**To do**
A faithful copy of the entire listing is what is needed.

**Data segment**
════════
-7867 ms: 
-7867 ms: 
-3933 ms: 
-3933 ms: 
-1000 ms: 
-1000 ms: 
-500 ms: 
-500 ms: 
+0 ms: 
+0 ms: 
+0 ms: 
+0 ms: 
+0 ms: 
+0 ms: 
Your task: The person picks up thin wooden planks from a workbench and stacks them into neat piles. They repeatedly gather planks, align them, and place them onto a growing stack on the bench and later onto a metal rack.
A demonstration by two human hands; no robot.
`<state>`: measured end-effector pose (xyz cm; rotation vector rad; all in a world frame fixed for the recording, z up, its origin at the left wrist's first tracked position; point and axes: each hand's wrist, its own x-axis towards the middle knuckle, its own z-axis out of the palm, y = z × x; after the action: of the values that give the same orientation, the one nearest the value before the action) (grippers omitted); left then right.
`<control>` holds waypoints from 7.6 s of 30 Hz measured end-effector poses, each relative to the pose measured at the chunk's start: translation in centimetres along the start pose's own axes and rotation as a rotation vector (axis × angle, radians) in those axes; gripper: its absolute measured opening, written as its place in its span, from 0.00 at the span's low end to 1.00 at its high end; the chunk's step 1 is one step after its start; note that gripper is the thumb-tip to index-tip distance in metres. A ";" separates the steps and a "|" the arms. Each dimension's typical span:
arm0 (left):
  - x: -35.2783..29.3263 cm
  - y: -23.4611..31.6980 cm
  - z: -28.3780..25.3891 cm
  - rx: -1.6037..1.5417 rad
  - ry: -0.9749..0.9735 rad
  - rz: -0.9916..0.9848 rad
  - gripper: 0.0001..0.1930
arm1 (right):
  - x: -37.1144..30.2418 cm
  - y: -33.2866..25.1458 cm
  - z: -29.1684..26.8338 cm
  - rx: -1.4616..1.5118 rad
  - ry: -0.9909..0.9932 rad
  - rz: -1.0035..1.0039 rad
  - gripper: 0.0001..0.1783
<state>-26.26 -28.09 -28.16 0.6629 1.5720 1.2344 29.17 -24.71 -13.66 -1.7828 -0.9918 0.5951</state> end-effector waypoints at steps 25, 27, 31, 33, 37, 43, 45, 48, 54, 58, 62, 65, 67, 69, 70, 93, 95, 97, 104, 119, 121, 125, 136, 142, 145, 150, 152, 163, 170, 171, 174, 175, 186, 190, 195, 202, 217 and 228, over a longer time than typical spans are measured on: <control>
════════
**Written solution**
-7867 ms: 
-7867 ms: 
-3933 ms: 
-3933 ms: 
-1000 ms: 
-1000 ms: 
-500 ms: 
-500 ms: 
+0 ms: 
+0 ms: 
+0 ms: 
+0 ms: 
+0 ms: 
+0 ms: 
Your task: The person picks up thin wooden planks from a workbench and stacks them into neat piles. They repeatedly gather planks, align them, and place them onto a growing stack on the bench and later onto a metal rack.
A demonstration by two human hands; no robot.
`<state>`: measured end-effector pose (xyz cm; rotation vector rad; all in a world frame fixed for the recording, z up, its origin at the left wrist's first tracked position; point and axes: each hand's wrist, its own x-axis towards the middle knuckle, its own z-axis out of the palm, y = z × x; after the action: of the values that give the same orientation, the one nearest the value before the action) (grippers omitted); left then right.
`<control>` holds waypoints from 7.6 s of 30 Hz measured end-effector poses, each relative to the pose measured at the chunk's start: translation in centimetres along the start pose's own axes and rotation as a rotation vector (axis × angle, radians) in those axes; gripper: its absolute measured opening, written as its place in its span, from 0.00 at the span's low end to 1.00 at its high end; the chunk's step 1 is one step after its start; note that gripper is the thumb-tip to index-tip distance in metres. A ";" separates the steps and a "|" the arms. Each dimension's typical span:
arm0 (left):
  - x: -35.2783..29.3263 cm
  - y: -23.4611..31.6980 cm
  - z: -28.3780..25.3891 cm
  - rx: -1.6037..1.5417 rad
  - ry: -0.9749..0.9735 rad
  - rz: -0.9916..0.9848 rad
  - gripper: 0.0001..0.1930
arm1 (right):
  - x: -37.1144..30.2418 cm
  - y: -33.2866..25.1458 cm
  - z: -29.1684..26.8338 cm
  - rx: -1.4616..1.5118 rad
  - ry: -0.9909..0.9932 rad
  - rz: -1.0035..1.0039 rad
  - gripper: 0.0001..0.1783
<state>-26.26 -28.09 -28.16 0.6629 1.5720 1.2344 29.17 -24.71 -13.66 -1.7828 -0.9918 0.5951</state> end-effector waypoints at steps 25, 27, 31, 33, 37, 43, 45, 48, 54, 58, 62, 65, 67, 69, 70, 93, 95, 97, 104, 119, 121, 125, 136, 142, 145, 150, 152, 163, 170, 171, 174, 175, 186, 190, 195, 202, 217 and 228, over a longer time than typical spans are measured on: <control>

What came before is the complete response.